Num passeio assustador pela história, o advogado Juliano Breda falou ao público do IX Congresso Brasileiro de Direito Eleitoral (CBDE) sobre os riscos da fermentação ideológica extremista para a democracia. O painel “Direito Penal, Democracia e 100 anos de Golpes de Estado” ocorreu nesta quarta-feira (12), no formato das palestras TED Alike.
Com fotos de época e narração acelerada, o advogado iniciou sua fala com um evento pouco conhecido da população em geral, que antecedeu a ascensão de Hitler ao poder: o “Putsch da Cervejaria”, ou golpe da cervejaria. Isso porque o futuro ditador, nos idos de 1923, reunia-se com seus aliados políticos em bares da Baviera. Em 8 de novembro daquele ano, o grupo deflagra a “revolução nacionalista”, com direito a disparo de tiros ao teto do local e convocação de uma reunião sigilosa em que decidiram iniciar uma marcha a Berlim para derrubar o governo republicano no dia seguinte. O plano foi descoberto e o grupo foi recebido pela polícia, o que resultou em 20 mortos e centenas de baleados.

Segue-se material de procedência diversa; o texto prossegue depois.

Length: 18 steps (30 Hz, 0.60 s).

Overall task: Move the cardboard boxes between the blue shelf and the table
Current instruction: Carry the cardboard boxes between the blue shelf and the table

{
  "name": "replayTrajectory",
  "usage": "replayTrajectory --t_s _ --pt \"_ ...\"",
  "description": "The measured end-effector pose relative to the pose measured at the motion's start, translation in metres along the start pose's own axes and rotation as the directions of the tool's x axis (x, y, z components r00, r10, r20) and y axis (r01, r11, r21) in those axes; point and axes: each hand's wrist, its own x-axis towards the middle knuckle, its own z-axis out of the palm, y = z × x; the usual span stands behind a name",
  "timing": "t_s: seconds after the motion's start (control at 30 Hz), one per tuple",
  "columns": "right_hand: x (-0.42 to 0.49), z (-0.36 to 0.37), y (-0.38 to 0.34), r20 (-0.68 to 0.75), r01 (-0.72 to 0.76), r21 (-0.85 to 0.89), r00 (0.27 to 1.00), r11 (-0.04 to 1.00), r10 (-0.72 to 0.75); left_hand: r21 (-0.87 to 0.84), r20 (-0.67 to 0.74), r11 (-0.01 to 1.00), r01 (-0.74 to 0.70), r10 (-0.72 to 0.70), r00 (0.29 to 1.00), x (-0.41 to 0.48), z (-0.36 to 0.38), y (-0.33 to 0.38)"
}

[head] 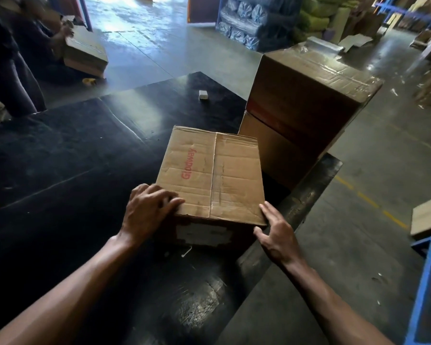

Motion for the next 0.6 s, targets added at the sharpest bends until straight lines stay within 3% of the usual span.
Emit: replayTrajectory --t_s 0.07,0.17,0.33,0.6 --pt "0.006 0.0 -0.001 0.033 0.007 -0.032 0.999 0.999 -0.006 -0.088 0.081 0.982 0.169 -0.162 0.983 0.012 0.002 -0.012" --pt "0.014 0.003 0.0 0.093 0.04 -0.082 0.995 0.996 -0.032 -0.281 0.327 0.867 0.412 -0.317 0.89 0.014 0.008 -0.016" --pt "0.05 -0.01 0.018 0.175 0.149 -0.143 0.977 0.979 -0.123 -0.23 0.311 0.888 0.398 -0.32 0.895 0.0 0.019 0.001" --pt "0.134 -0.04 0.057 0.316 0.308 -0.122 0.913 0.944 -0.257 0.009 0.201 0.936 0.351 -0.346 0.916 -0.009 0.045 0.051"
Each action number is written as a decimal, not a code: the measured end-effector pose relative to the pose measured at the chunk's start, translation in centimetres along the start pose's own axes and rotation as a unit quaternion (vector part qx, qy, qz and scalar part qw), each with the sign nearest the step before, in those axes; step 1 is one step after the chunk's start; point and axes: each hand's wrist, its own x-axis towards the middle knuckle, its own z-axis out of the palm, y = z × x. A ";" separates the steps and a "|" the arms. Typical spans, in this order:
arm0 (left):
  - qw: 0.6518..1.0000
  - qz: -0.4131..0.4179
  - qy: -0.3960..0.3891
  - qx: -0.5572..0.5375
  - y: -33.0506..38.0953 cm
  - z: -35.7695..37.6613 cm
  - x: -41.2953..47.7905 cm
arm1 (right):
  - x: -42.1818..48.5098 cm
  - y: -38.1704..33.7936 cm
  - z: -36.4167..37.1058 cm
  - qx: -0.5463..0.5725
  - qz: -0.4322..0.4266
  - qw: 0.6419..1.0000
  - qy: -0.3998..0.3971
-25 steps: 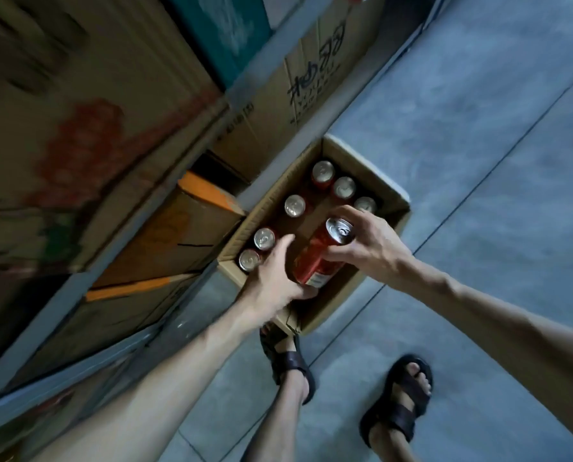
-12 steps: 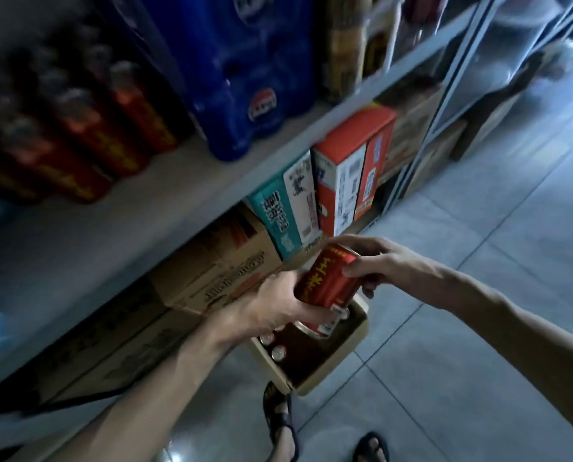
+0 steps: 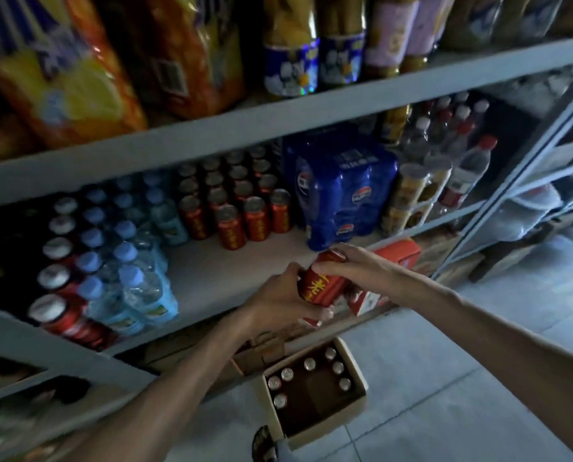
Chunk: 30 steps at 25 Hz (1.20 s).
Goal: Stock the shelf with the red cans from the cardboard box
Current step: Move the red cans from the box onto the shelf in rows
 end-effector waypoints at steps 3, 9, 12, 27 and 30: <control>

Um juiz morto tinha no bolso o rascunho da nova constituição. Aquele futuro nefasto que, infelizmente conheceríamos mais tarde, fora adiado. Acusado por alta traição, Hitler escapou da pena perpétua e cumpriu apenas 8 meses de prisão, tempo em que escreveu seu “Mein kempf”. “Ali ele deixaria de ser um orador estridente de cervejaria para ganhar destaque internacional”, lamenta Breda.
Ele pontua possíveis erros na tramitação jurídica. “A farsa judiciária da corte popular da Baviera abriu caminho ao nazismo”, afirmavam os correspondentes dos jornais internacionais de então. “Esse era o ambiente jurídico da época: totalmente anti Berlim, anti republicano, anti Tratado de Versalhes”, salienta o advogado.

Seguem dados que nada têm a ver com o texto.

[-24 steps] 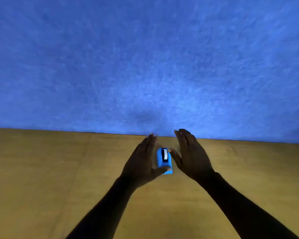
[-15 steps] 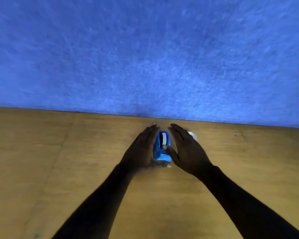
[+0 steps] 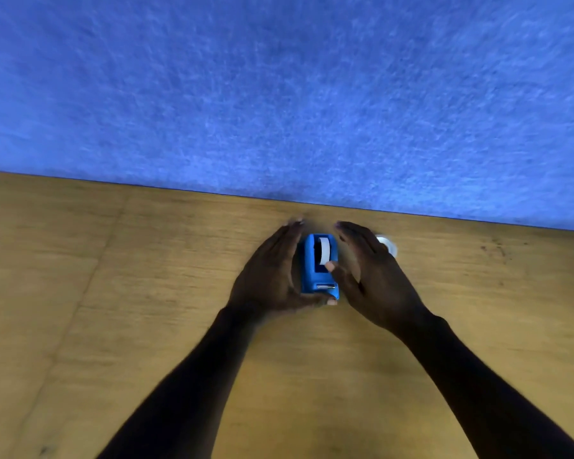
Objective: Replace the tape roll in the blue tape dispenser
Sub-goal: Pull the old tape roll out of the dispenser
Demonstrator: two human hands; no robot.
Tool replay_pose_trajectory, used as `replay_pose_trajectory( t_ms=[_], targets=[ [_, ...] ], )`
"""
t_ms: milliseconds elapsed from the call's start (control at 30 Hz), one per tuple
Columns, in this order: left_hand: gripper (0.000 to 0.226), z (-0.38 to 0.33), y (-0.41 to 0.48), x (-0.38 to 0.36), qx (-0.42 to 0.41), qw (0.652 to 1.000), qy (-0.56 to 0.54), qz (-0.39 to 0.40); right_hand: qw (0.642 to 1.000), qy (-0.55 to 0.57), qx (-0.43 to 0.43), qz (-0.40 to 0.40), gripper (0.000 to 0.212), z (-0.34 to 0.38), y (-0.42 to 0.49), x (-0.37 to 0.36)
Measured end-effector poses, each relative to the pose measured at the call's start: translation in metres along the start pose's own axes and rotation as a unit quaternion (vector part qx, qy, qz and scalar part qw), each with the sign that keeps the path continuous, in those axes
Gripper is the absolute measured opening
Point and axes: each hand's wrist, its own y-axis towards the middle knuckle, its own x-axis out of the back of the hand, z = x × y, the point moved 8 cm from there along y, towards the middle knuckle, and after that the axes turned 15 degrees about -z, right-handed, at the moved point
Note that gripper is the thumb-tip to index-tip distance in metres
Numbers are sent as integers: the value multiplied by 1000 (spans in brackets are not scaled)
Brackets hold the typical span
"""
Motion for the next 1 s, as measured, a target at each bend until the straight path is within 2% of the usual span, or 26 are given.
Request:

“O golpe da cervejaria deveria ter ficado restrito aos livros de História, mas infelizmente não foi isso que aconteceu.” A leniência do tribunal alemão se mostrou prejudicial nos anos seguintes.

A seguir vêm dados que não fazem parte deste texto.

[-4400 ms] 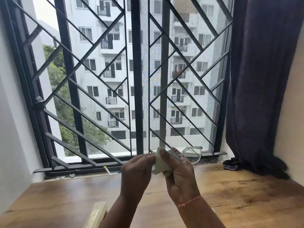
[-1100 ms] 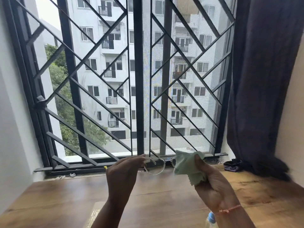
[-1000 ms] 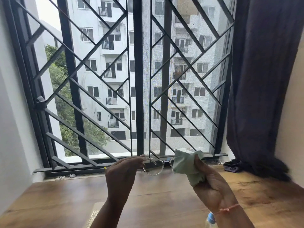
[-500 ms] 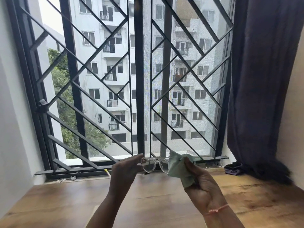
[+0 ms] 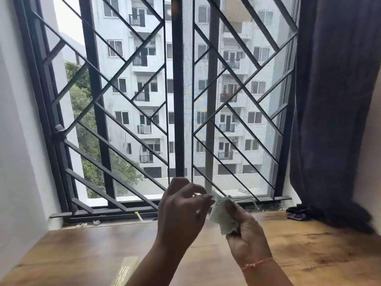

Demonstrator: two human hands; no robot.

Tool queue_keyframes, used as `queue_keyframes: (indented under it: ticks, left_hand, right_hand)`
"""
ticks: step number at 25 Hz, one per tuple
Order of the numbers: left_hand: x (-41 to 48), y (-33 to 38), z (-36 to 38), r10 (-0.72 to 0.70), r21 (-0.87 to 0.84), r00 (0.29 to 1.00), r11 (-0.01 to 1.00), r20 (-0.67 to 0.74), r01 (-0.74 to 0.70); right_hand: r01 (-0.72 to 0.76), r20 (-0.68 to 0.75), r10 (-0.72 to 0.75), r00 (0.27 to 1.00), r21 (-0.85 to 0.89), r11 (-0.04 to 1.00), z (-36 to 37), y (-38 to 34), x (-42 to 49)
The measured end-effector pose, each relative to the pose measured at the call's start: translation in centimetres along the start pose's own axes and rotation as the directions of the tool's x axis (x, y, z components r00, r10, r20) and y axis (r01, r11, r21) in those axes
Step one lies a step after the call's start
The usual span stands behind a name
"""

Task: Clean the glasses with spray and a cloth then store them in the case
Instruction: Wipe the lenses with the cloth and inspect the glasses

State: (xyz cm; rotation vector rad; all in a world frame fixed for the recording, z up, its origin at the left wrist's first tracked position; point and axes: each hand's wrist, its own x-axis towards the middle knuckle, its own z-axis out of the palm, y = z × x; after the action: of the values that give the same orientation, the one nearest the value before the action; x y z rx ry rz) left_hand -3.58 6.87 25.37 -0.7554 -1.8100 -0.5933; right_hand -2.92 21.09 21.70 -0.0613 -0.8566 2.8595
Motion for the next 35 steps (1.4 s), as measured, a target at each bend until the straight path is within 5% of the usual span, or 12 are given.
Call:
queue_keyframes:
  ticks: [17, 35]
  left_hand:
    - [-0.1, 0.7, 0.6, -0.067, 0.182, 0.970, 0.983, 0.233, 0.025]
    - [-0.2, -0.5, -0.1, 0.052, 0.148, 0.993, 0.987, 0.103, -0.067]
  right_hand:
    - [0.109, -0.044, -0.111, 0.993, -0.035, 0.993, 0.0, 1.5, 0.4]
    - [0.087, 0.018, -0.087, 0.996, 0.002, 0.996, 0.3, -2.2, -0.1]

Breda avança várias décadas e mostra à plateia uma foto do 6 de janeiro em 2021, durante a invasão do Capitólio em Washington (EUA) por apoiadores do candidato derrotado Donald Trump. Mais de 1.100 pessoas foram acusadas.
Falando em extremismo, hoje os ânimos estão exaltados. “Na Alemanha, recentemente, foram presos membros da extrema direita acusados de tramar golpe contra uma juíza, e nesta semana esse foi o partido mais votado nas eleições ao Parlamento”, pondera Breda.
Chegando ao Brasil de 8 de janeiro de 2023, o advogado questiona se as palavras e ações podem caracterizar a responsabilidade do ex-presidente Jair Bolsonaro na invasão do Congresso. “Ao longo de anos, houve tentativa quase diária de retirar credibilidade do sistema eleitoral, tentativa de cooptação das forças armadas, atentados contra a lisura do processo eleitoral. Isso demonstra que o direito eleitoral voltou a ter protagonismo na tutela da democracia como ponto fundamental ao aperfeiçoamento da sociedade”, conclui.
Para ele, é necessária uma reação contundente do Judiciário aos atos anti democráticos, mas com cuidado para não ser brando demais e estimular atos ainda mais graves no futuro, nem excessivo de maneira a oferecer ao extremismo político uma ideia de vingança.
“O estado de direito e a democracia se salvam com a punição de todos os responsáveis, por um tribunal imparcial que, ao final, se for o caso, aplique pena proporcional. O maior desafio de aperfeiçoamento da democracia brasileira é que não se admita qualquer tipo de anistia aos criminosos de 8 de janeiro.”